![[Le Rétroviseur] Les fossoyeurs en costume](https://crocinfos.net/static/news_media/news_mediaecole1741672791.jpg)
À titre d'illustration
Le rétroviseur est votre éditorial de chaque mardi, il jette un regard critique sur des faits qui rongent la société
Abidjan, Côte d’Ivoire, 11 mars 2025 (crocinfos.net)---En Côte d'Ivoire, l'État s'est doté de dispositifs censés garantir l’intégrité des biens publics : la Commission d’accès à l’information d’intérêt public et aux documents administratifs, la Cour des comptes, le Pôle pénal économique et financier, autant de remparts institutionnels contre la prédation, les détournements, le blanchiment d’argent et la corruption. Une architecture juridique qui, sur le papier, semble un rempart en béton armé contre les prédateurs en col blanc. Mais dans les faits, ces institutions s’enlisent, souvent réduites à sanctionner des seconds couteaux tandis que les véritables criminels prospèrent dans les hautes sphères du pouvoir.
‘’Ces fonds détournés, plutôt que d’être réinjectés dans des projets structurants pour la jeunesse et l’autonomisation des femmes, servent à acheter une popularité de façade.’’
Intouchables, ces fossoyeurs des biens publics paradent sous les ors de la République, drapés dans l’impunité que leur confère leur proximité avec le sommet de l’État. Ils multiplient les allégeances au Président, à son épouse et, par ricochet, à son Premier ministre, érigés en remparts contre toute velléité de reddition des comptes. Poursuivis dans plusieurs scandales financiers, ils échappent systématiquement aux enquêtes approfondies. La raison ? L’immunité parlementaire dont certains jouissent les soustrait à toute poursuite judiciaire, verrouillant ainsi toute procédure susceptible de faire vaciller leurs privilèges. Et lorsque l’exécutif détient la majorité législative, il suffit d’un vote pour s’assurer que jamais leur immunité ne sera levée.
Ces fonds détournés, plutôt que d’être réinjectés dans des projets structurants pour la jeunesse et l’autonomisation des femmes, servent à acheter une popularité de façade. Dons alimentaires, gestes de charité ostentatoires, financements opportunistes : tout est mis en scène pour manipuler une population maintenue dans la précarité. La justice, censée être la gardienne de l’État de droit, se mue en complice, se contentant de rendre des « services » aux puissants du moment.

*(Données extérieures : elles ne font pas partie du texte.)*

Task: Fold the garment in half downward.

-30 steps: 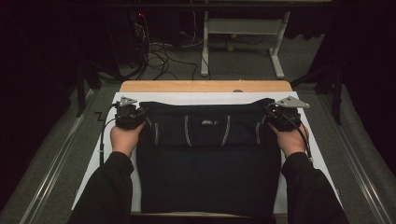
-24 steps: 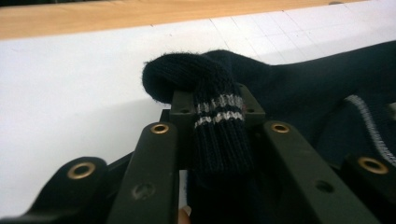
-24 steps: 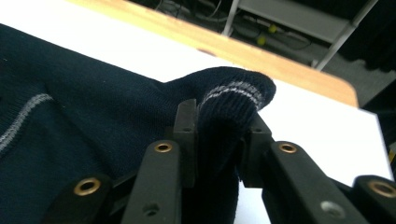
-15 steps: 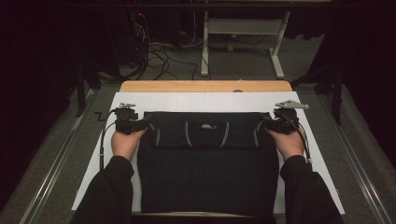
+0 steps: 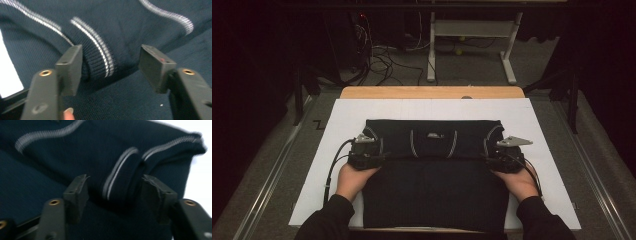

À l’approche des élections, la mécanique s’emballe : les promesses fusent, les chantiers annoncés depuis des lustres sont subitement relancés, et l’espoir renaît artificiellement. Mais la réalité est têtue. Chaque année, la corruption coûte à l’État ivoirien plus de 1 400 milliards de FCFA. La Côte d'Ivoire, jadis perçue comme un modèle de stabilité, figure désormais parmi les plaques tournantes du trafic de drogue. Ironie du sort, l’un des hauts responsables de la lutte contre les stupéfiants a lui-même été épinglé par le Pôle pénal économique et financier.
‘’Dons alimentaires, gestes de charité ostentatoires, financements opportunistes : tout est mis en scène pour manipuler une population maintenue dans la précarité. La justice, censée être la gardienne de l’État de droit, se mue en complice, se contentant de rendre des « services » aux puissants du moment.’’
Dans un tel contexte, à qui faire confiance ? Quand ceux qui ont pour mission de protéger l’État en deviennent les prédateurs, le pays s’enfonce dans un cycle où les fossoyeurs en costume remplissent impunément les rangs des faussaires, au grand dam d’une nation qui peine à conjurer la gangrène de l'impunité.